## Task details
Could you restate the data word for word and drop the pictures?

### Data extract ###

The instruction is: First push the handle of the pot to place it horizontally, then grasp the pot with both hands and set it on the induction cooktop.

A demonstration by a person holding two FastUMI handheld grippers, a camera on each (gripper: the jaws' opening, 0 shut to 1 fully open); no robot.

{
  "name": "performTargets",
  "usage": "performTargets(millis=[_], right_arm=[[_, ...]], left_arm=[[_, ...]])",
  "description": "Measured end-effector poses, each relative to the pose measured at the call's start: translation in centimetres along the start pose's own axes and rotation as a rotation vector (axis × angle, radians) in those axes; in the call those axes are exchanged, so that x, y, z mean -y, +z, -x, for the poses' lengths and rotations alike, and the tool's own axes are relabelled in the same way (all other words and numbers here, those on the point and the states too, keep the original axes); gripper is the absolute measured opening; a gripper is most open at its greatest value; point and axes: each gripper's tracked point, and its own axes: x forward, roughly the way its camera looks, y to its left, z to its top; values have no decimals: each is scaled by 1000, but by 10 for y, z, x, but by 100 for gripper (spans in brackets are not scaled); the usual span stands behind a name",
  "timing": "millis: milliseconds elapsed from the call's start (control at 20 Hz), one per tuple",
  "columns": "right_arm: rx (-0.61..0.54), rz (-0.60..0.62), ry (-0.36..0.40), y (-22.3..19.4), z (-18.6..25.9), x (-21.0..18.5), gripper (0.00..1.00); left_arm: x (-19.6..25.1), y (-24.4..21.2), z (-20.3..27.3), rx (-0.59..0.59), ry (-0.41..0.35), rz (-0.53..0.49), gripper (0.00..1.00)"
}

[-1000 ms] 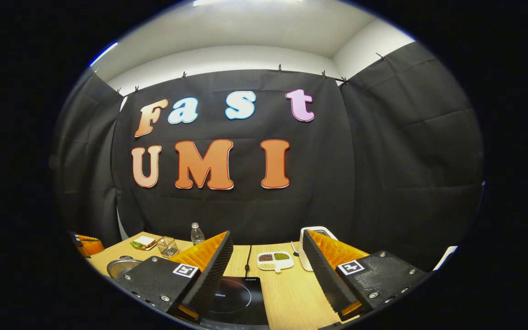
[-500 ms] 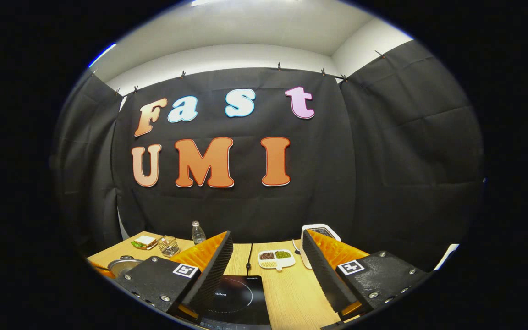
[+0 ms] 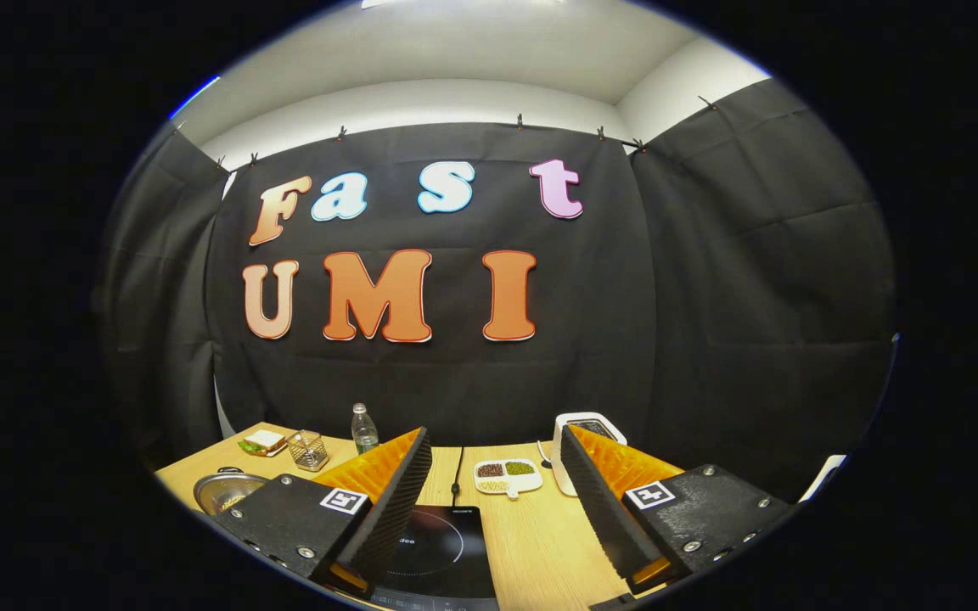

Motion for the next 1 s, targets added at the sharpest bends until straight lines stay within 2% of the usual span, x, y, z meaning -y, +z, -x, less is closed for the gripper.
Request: performTargets(millis=[350, 400, 450, 500, 550, 600, 650, 700, 750, 800, 850, 950, 1000], right_arm=[[-9, 5, 4, -6, 2, 1, 95], [-10, 5, 3, -6, 2, 2, 100], [-11, 5, 3, -6, 2, 3, 95], [-12, 3, 2, -7, 2, 4, 95], [-16, 2, 1, -8, 2, 4, 100], [-18, -3, 0, -11, 2, 5, 100], [-17, -9, -2, -11, 2, 7, 95], [-18, -11, -3, -11, 2, 8, 100], [-19, -11, -5, -12, 2, 10, 95], [-21, -8, -7, -13, 1, 11, 100], [-23, -6, -10, -13, 0, 12, 95], [-25, -11, -11, -14, -1, 13, 95], [-25, -19, -9, -13, -1, 14, 100]], left_arm=[[14, -36, -23, -102, -44, -7, 3], [15, -40, -27, -115, -48, -6, 3], [14, -44, -31, -129, -48, -5, 3], [13, -47, -37, -139, -46, -4, 3], [13, -47, -41, -147, -46, -3, 3], [14, -47, -45, -150, -49, 1, 3], [13, -46, -48, -152, -43, 10, 3], [11, -45, -49, -152, -40, 16, 3], [11, -39, -51, -142, -36, 17, 3], [11, -33, -52, -130, -35, 15, 5], [13, -33, -54, -141, -38, 6, 5], [15, -32, -56, -145, -35, -15, 2], [18, -30, -60, -143, -37, -25, 2]])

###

## The answer
The instruction is: First push the handle of the pot to place it horizontally, then grasp the pot with both hands and set it on the induction cooktop.

A demonstration by a person holding two FastUMI handheld grippers, a camera on each (gripper: the jaws' opening, 0 shut to 1 fully open); no robot.

{
  "name": "performTargets",
  "usage": "performTargets(millis=[_], right_arm=[[_, ...]], left_arm=[[_, ...]])",
  "description": "Measured end-effector poses, each relative to the pose measured at the call's start: translation in centimetres along the start pose's own axes and rotation as a rotation vector (axis × angle, radians) in those axes; in the call those axes are exchanged, so that x, y, z mean -y, +z, -x, for the poses' lengths and rotations alike, and the tool's own axes are relabelled in the same way (all other words and numbers here, those on the point and the states too, keep the original axes); gripper is the absolute measured opening; a gripper is most open at its greatest value; point and axes: each gripper's tracked point, and its own axes: x forward, roughly the way its camera looks, y to its left, z to its top; values have no decimals: each is scaled by 1000, but by 10 for y, z, x, but by 100 for gripper (spans in brackets are not scaled); the usual span stands behind a name",
  "timing": "millis: milliseconds elapsed from the call's start (control at 20 Hz), one per tuple",
  "columns": "right_arm: rx (-0.61..0.54), rz (-0.60..0.62), ry (-0.36..0.40), y (-22.3..19.4), z (-18.6..25.9), x (-21.0..18.5), gripper (0.00..1.00); left_arm: x (-19.6..25.1), y (-24.4..21.2), z (-20.3..27.3), rx (-0.59..0.59), ry (-0.41..0.35), rz (-0.53..0.49), gripper (0.00..1.00)"
}

[-1000 ms] 
[-500 ms] 
[+0 ms] 

Motion for the next 1 s, targets added at the sharpest bends until straight lines stay within 2% of the usual span, x, y, z meaning -y, +z, -x, less is closed for the gripper.
Request: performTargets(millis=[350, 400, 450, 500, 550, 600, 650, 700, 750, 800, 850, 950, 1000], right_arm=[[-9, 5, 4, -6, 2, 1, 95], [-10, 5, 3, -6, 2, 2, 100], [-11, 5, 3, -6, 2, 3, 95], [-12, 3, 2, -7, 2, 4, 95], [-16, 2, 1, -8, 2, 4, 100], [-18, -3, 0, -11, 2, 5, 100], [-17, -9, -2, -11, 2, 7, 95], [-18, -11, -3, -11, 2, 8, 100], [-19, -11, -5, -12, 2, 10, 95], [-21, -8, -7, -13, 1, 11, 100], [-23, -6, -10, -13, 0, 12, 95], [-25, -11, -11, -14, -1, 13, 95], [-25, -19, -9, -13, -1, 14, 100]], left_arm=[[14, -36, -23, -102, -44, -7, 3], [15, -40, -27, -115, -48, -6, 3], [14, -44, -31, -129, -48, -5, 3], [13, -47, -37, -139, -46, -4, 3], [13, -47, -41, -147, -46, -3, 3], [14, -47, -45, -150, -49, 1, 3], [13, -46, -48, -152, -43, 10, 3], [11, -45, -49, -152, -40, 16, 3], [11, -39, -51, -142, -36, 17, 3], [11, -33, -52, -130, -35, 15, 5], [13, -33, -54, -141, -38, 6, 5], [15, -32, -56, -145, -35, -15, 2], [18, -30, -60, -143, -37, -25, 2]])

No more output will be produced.